Thursday, May 21, 2009

Skinned Knees

His hair was yellow, or at least that’s the way I remember his hair. He tried to kiss me. We were five.

He wore costumes, silly and hand-crafted by his mother. His hair was always tangled, he was always encased in a shell of fresh dirt, and he had an appetite that could tally that of a sea cow as it rakes its open mouth across the ocean floor. He was the only boy I’ve ever known who preferred the movie Pocahontas over a new episode of Goosebumps. He was the only boy I’ve ever known who would hold my hand in public with his head held high.

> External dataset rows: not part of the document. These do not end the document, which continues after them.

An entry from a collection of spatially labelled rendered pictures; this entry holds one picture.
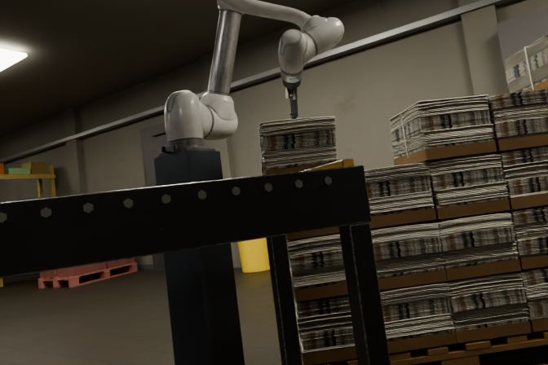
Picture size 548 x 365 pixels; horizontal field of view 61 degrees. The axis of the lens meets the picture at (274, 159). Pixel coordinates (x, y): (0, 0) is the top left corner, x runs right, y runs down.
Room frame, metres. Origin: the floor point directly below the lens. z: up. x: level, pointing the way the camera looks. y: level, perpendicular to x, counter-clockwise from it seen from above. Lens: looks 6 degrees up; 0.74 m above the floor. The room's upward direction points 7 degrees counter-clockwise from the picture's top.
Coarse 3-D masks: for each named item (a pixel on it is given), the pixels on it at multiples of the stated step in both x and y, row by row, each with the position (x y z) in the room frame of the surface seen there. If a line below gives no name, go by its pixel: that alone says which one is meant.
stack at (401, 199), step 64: (384, 192) 1.79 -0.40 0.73; (448, 192) 1.80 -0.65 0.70; (512, 192) 1.82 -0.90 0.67; (320, 256) 1.77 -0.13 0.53; (384, 256) 1.78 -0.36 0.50; (448, 256) 1.80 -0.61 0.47; (512, 256) 1.81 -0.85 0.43; (320, 320) 1.78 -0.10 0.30; (384, 320) 1.79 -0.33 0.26; (448, 320) 1.80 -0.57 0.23; (512, 320) 1.81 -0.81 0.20
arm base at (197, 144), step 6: (168, 144) 1.94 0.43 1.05; (174, 144) 1.90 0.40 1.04; (180, 144) 1.90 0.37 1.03; (186, 144) 1.90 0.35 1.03; (192, 144) 1.91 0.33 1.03; (198, 144) 1.93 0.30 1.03; (204, 144) 1.97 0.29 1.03; (162, 150) 1.89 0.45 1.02; (168, 150) 1.88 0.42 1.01; (174, 150) 1.90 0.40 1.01; (180, 150) 1.88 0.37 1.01; (186, 150) 1.86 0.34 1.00; (192, 150) 1.89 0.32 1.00; (198, 150) 1.92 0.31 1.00; (204, 150) 1.95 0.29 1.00; (210, 150) 1.98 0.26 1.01
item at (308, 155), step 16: (272, 128) 1.75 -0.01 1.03; (288, 128) 1.76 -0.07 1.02; (304, 128) 1.77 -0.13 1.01; (320, 128) 1.77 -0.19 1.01; (336, 128) 1.78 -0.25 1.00; (272, 144) 1.77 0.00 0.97; (288, 144) 1.77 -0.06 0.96; (304, 144) 1.78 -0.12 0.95; (320, 144) 1.79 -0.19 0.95; (272, 160) 1.78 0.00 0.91; (288, 160) 1.78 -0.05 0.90; (304, 160) 1.79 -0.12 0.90; (320, 160) 1.79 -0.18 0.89; (336, 160) 1.79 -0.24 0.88
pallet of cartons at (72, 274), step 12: (96, 264) 6.63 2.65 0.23; (108, 264) 6.80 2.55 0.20; (120, 264) 6.99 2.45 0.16; (132, 264) 7.17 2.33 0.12; (48, 276) 6.56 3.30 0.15; (60, 276) 6.45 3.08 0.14; (72, 276) 6.29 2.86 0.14; (84, 276) 7.28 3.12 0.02; (96, 276) 7.05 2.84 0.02; (108, 276) 6.78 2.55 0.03
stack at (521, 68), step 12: (528, 48) 2.01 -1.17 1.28; (540, 48) 1.93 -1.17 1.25; (516, 60) 2.11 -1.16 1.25; (528, 60) 2.02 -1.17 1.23; (540, 60) 1.94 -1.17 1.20; (516, 72) 2.12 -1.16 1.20; (528, 72) 2.02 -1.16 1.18; (540, 72) 1.96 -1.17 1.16; (516, 84) 2.13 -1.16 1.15; (528, 84) 2.05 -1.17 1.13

If we were together, we were happy. We were pirates and combat artists and firefighters and space aliens. We tripped over our laces and went home laughing with skinned knees. We wandered through his front door and shot at each other over the kitchen table while screaming out pow-pow noises. His mother would walk in and notice our bloody knees. She always rushed to the medicine cabinet to grab some sticky ointment and band-aids. She would tend to my wound and I would braid her hair.

I can still smell her discount perfume and see her working tirelessly in her office, making phone calls and addressing grown up things. She always wore pretty floral dresses and brightly painted smiles. I thought she was perfect and I modeled myself after her. I tried walking in her shoes a few times but I would always fall flat on my nose and she would once again come running to tend to my wounds.

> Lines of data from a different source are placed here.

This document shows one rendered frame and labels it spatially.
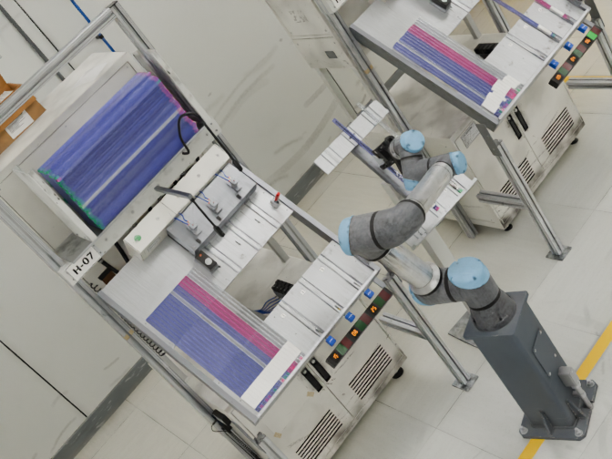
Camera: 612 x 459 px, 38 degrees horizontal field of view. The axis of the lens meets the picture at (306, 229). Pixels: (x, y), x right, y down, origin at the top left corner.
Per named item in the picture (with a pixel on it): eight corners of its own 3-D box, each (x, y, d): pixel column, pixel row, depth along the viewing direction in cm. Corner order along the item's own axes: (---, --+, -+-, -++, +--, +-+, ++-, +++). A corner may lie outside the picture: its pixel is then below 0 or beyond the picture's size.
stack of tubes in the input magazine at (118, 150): (200, 128, 313) (154, 70, 300) (102, 230, 297) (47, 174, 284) (184, 127, 323) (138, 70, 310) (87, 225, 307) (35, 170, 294)
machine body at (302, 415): (414, 366, 373) (341, 270, 342) (313, 500, 351) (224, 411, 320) (324, 330, 425) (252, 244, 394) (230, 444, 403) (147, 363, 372)
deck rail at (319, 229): (379, 273, 317) (381, 268, 312) (375, 278, 317) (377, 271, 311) (228, 161, 332) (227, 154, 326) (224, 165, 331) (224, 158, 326)
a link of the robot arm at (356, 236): (464, 307, 286) (371, 239, 249) (424, 312, 295) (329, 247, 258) (466, 273, 291) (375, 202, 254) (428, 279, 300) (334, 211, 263)
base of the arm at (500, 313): (521, 294, 288) (508, 274, 283) (509, 331, 280) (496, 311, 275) (480, 297, 298) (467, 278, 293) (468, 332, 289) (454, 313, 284)
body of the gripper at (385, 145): (384, 137, 311) (395, 130, 299) (401, 155, 312) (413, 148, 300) (370, 152, 309) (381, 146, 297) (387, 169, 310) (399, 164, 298)
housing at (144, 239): (233, 172, 332) (231, 156, 318) (145, 267, 316) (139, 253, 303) (217, 160, 333) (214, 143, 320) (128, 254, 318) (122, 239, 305)

My own mother would have done these things but I was hardly home long enough. I practically lived with this woman and her boy. My mother was upset with me at the time for always wanting to be gone. But now I’m sure she wishes things were like they were then, when I had someone else to terrorize. Sometimes I wish I could go back to that same time, when I had just two more people to love.

That’s the funny part. It’s always easier to love when you’re five. Love comes easily. Life comes easily. I still find myself reminiscing about the times I spent with that woman and her boy. And I know that I will never again find a love like that. I will never find another woman willing to tend my wounds at the drop of a dime. And I will never again find such a perfect yellow-haired boy; I won't find one who can hold my hand in public with his head held high.

1 comment:

  1. Awww, how sweet. Particularly because I know who this is about. How I wish to be five again.